§ **Exercise details**
Could you return the full listing below exactly as it appears?

§ **Data segment**
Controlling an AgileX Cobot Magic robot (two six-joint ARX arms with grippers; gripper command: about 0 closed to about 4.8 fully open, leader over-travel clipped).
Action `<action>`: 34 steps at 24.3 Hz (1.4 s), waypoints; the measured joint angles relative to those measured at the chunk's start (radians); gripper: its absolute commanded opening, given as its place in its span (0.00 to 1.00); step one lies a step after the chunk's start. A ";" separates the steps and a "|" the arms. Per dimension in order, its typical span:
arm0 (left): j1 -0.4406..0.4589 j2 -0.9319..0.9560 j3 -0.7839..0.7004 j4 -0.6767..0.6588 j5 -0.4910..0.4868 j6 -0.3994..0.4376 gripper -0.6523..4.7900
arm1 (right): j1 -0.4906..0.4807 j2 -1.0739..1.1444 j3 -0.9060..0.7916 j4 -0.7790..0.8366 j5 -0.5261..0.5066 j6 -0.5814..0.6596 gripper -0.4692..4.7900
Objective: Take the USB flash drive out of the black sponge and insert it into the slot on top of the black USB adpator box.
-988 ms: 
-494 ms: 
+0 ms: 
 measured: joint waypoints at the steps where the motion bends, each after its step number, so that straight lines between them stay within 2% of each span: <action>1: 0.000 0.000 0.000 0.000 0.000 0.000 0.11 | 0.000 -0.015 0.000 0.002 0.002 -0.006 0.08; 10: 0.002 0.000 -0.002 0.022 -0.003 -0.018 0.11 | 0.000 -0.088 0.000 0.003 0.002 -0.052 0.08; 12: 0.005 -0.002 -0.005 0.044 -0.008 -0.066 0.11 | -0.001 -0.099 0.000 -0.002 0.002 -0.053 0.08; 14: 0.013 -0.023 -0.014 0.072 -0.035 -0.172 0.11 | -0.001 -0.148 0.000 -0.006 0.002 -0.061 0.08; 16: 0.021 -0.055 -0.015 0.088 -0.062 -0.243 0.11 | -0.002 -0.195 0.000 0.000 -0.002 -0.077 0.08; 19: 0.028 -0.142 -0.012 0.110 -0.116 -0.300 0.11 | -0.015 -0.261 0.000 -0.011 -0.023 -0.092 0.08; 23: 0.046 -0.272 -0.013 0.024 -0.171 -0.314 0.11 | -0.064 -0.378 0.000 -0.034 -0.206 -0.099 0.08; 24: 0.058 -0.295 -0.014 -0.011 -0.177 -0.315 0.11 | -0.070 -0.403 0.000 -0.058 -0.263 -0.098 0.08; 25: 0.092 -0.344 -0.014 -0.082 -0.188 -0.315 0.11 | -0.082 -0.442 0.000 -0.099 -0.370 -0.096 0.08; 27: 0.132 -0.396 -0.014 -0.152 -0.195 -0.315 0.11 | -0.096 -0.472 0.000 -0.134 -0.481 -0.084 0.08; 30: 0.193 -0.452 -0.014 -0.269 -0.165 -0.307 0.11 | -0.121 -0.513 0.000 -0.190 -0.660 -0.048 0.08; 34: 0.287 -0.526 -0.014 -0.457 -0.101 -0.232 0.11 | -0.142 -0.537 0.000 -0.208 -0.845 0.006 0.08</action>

§ **Your response**
Controlling an AgileX Cobot Magic robot (two six-joint ARX arms with grippers; gripper command: about 0 closed to about 4.8 fully open, leader over-travel clipped).
Action `<action>`: 34 steps at 24.3 Hz (1.4 s), waypoints; the measured joint angles relative to those measured at the chunk's start (radians); gripper: its absolute commanded opening, given as its place in its span (0.00 to 1.00); step one lies a step after the chunk's start. A ";" separates the steps and a "|" the arms. Per dimension in order, its typical span:
arm0 (left): j1 -0.4406..0.4589 j2 -0.9319..0.9560 j3 -0.7839..0.7004 j4 -0.6767..0.6588 j5 -0.4910..0.4868 j6 -0.3994..0.4376 gripper -0.6523..4.7900
arm1 (right): j1 -0.4906..0.4807 j2 -1.0739..1.1444 j3 -0.9060..0.7916 j4 -0.7790..0.8366 j5 -0.5261..0.5066 j6 -0.5814..0.6596 gripper -0.4692..4.7900
Objective: Take the USB flash drive out of the black sponge and insert it into the slot on top of the black USB adpator box.
-988 ms: 
-494 ms: 
+0 ms: 
 measured: joint waypoints at the steps where the motion bends, each after its step number, so that straight lines between them stay within 2% of each span: <action>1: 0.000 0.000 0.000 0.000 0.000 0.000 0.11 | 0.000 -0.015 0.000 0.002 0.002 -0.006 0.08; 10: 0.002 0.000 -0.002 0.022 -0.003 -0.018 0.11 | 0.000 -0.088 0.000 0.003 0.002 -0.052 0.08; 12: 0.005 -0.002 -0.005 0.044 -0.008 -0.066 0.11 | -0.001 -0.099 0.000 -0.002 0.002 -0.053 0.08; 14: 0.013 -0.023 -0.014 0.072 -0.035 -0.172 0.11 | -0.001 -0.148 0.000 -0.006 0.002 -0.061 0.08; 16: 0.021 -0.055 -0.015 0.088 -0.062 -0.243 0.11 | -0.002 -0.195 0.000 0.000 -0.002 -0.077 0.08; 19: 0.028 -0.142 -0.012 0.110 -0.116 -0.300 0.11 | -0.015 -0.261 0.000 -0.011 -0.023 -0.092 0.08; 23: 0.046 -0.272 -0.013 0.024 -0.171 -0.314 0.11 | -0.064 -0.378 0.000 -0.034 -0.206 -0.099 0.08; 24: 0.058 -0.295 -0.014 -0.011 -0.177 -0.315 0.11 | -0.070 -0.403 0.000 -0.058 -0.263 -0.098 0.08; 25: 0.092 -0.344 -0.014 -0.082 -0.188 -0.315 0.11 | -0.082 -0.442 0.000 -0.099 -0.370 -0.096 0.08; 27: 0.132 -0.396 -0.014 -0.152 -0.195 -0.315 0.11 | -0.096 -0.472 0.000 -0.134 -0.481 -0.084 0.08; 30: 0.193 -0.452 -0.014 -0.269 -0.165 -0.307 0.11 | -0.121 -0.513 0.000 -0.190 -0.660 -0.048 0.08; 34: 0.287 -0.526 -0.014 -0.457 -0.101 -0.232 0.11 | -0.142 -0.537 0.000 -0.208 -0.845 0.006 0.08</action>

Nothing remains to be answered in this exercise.